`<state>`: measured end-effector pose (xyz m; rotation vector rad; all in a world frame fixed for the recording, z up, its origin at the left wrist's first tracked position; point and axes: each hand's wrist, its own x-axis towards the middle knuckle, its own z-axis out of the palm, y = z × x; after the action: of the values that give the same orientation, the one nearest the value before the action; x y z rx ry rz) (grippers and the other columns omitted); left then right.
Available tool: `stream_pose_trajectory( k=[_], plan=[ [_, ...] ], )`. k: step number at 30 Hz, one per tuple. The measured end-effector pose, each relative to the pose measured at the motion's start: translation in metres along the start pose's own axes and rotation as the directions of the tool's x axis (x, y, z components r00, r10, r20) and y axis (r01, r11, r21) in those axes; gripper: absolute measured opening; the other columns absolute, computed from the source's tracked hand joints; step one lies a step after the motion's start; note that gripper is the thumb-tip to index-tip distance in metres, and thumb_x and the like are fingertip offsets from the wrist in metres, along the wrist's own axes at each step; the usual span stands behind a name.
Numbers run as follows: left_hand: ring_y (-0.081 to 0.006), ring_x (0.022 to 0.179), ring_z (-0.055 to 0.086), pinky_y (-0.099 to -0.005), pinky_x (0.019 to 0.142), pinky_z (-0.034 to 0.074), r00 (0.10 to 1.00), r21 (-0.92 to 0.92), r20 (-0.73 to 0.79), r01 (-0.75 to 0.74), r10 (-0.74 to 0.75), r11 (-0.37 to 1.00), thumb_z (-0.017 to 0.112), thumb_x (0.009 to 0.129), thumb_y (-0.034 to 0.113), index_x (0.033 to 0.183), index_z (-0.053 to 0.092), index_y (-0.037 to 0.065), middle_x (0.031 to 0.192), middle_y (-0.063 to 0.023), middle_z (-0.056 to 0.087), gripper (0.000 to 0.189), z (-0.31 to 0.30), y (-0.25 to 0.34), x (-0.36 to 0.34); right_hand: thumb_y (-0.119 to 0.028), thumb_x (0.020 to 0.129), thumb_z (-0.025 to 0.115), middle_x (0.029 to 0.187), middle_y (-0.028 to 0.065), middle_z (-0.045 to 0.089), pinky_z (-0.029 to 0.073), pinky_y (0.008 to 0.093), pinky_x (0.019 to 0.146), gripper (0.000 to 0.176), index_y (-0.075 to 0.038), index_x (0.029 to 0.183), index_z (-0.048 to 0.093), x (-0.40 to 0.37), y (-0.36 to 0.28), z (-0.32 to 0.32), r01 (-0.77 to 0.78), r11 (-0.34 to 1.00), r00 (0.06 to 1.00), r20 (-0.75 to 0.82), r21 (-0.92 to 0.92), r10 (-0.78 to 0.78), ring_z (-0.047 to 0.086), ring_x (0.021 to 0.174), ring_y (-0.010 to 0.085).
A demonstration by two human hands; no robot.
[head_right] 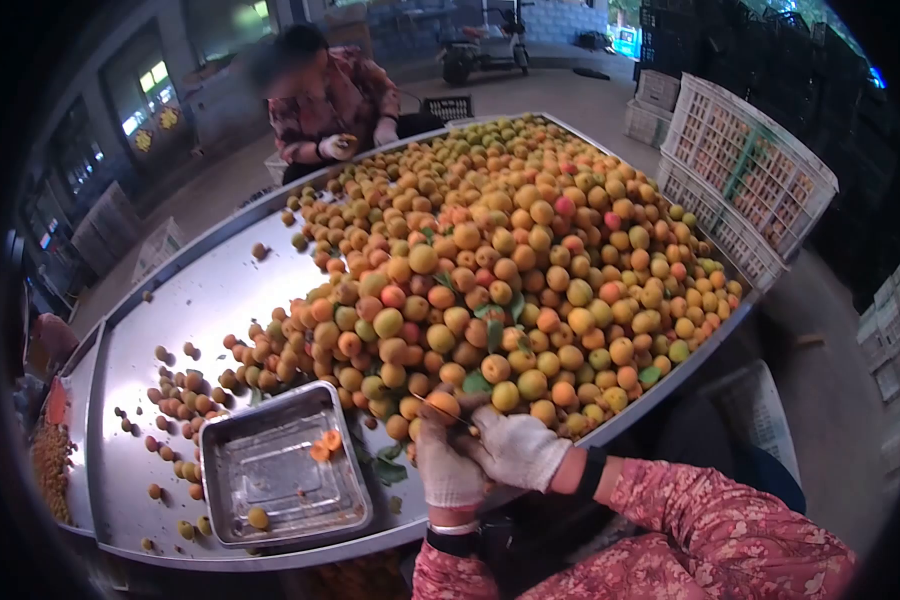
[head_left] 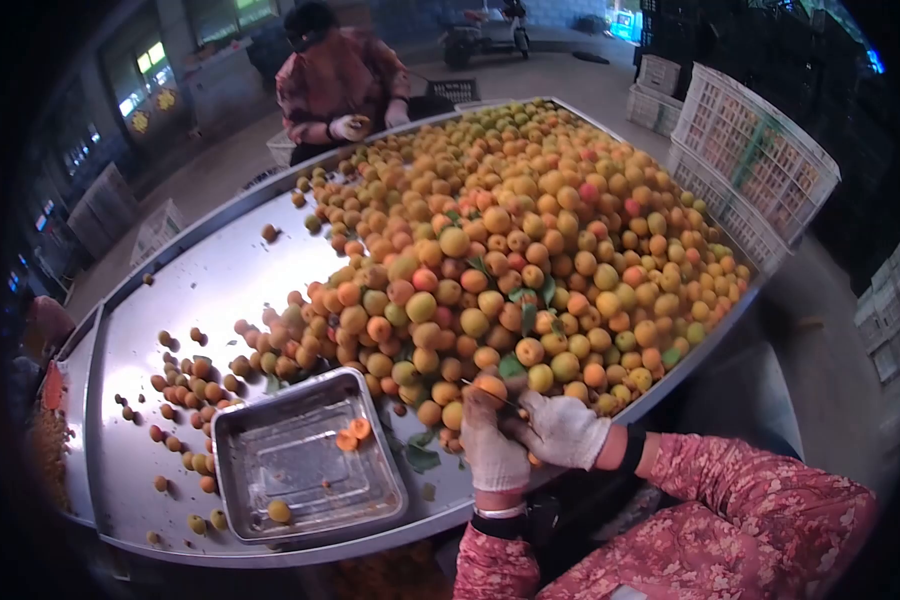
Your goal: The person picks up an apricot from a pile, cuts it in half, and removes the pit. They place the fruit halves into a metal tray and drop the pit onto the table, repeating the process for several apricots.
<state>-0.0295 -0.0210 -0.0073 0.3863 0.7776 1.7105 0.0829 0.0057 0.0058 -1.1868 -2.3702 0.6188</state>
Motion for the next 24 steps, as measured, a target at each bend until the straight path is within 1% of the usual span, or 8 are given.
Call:
stream_pose_trajectory(
  k=[4, 7, 9, 11, 14, 17, 20, 24],
  plan=[
    [-0.0194, 0.113, 0.056, -0.0326, 0.095, 0.047, 0.999, -0.074, 0.027, -0.024, 0.026, 0.997, 0.045, 0.101, 0.041, 0.135, 0.044, 0.003, 0.124, -0.0102, 0.057, 0.050, -0.001, -0.004, 0.006, -0.038, 0.093, 0.055, 0.072, 0.0197, 0.065, 0.051, 0.0486, 0.057, 0.040, -0.003, 0.111, 0.051, 0.003, -0.010, -0.010, -0.075, 0.995, 0.996, 0.047, 0.068, 0.071, 0.065, 0.067, 0.0395],
    [-0.0201, 0.104, 0.058, -0.0325, 0.091, 0.048, 0.996, -0.003, -0.045, -0.073, 0.073, 0.997, 0.049, 0.098, 0.046, 0.135, 0.046, 0.005, 0.115, -0.0092, 0.061, 0.056, 0.004, 0.002, 0.002, -0.039, 0.092, 0.055, 0.074, 0.0189, 0.066, 0.051, 0.0484, 0.057, 0.041, -0.003, 0.112, 0.051, 0.003, -0.013, -0.007, -0.091, 0.994, 0.993, 0.081, 0.053, 0.087, 0.065, 0.067, 0.0393],
    [-0.0208, 0.102, 0.060, -0.0329, 0.090, 0.048, 0.988, -0.011, -0.094, -0.121, 0.120, 0.993, 0.049, 0.097, 0.048, 0.133, 0.047, 0.005, 0.112, -0.0099, 0.061, 0.056, 0.005, 0.001, 0.002, -0.030, 0.091, 0.059, 0.072, 0.0201, 0.064, 0.052, 0.0448, 0.056, 0.049, 0.001, 0.126, 0.046, 0.002, -0.006, 0.002, -0.072, 0.997, 0.993, 0.098, 0.007, 0.071, 0.065, 0.065, 0.0381],
    [-0.0219, 0.101, 0.060, -0.0343, 0.090, 0.048, 0.994, -0.266, -0.065, 0.071, -0.091, 0.961, 0.048, 0.097, 0.050, 0.130, 0.048, 0.004, 0.111, -0.0111, 0.061, 0.057, 0.001, 0.005, 0.003, -0.031, 0.091, 0.059, 0.072, 0.0188, 0.064, 0.052, 0.0448, 0.056, 0.049, 0.001, 0.126, 0.046, 0.003, -0.003, 0.005, -0.040, 0.998, 0.994, 0.100, -0.039, 0.044, 0.065, 0.065, 0.0377],
    [-0.0233, 0.103, 0.059, -0.0362, 0.092, 0.048, 0.988, -0.289, -0.039, 0.132, -0.149, 0.948, 0.046, 0.097, 0.053, 0.128, 0.049, 0.003, 0.113, -0.0120, 0.061, 0.059, -0.004, 0.000, 0.005, -0.032, 0.090, 0.060, 0.073, 0.0184, 0.065, 0.053, 0.0444, 0.056, 0.046, -0.002, 0.124, 0.049, 0.000, 0.000, 0.004, -0.044, 0.995, 0.996, 0.079, -0.088, 0.051, 0.065, 0.065, 0.0376],
    [-0.0250, 0.105, 0.058, -0.0383, 0.094, 0.047, 0.991, -0.214, -0.067, 0.103, -0.120, 0.971, 0.044, 0.097, 0.054, 0.127, 0.050, 0.003, 0.117, -0.0125, 0.060, 0.059, -0.004, -0.003, 0.007, -0.032, 0.090, 0.061, 0.076, 0.0183, 0.066, 0.053, 0.0438, 0.056, 0.044, -0.004, 0.122, 0.052, 0.003, -0.014, -0.013, -0.125, 0.991, 0.984, 0.125, -0.053, 0.130, 0.065, 0.066, 0.0376],
    [-0.0239, 0.101, 0.059, -0.0382, 0.090, 0.048, 0.999, -0.169, -0.018, 0.032, -0.036, 0.985, 0.039, 0.100, 0.050, 0.135, 0.043, 0.004, 0.110, -0.0127, 0.060, 0.057, 0.002, 0.000, 0.006, -0.032, 0.090, 0.061, 0.082, 0.0197, 0.066, 0.054, 0.0430, 0.058, 0.044, -0.003, 0.122, 0.052, 0.002, -0.002, -0.010, -0.058, 0.986, 0.985, 0.153, -0.158, 0.082, 0.066, 0.069, 0.0370],
    [-0.0244, 0.097, 0.059, -0.0383, 0.088, 0.049, 0.991, -0.289, 0.005, 0.130, -0.134, 0.948, 0.039, 0.101, 0.048, 0.135, 0.042, 0.004, 0.107, -0.0135, 0.060, 0.055, -0.003, 0.002, 0.006, -0.032, 0.091, 0.060, 0.088, 0.0209, 0.066, 0.054, 0.0428, 0.061, 0.046, 0.000, 0.123, 0.051, 0.002, 0.006, -0.008, -0.074, 0.994, 0.980, 0.178, -0.084, 0.088, 0.067, 0.073, 0.0366]
  ],
)
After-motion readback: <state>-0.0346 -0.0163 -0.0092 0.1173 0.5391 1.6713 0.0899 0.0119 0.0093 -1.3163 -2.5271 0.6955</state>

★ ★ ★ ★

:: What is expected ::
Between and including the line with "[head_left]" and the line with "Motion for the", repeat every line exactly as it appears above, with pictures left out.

:: Task result ::
[head_left] 
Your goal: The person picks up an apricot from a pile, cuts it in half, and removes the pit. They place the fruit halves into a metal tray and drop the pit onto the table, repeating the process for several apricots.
<state>-0.0295 -0.0210 -0.0073 0.3863 0.7776 1.7105 0.0829 0.0057 0.0058 -1.1868 -2.3702 0.6188</state>
Motion for the next 24 steps, as measured, a target at each bend until the straight path is within 1% of the usual span, or 8 are given.

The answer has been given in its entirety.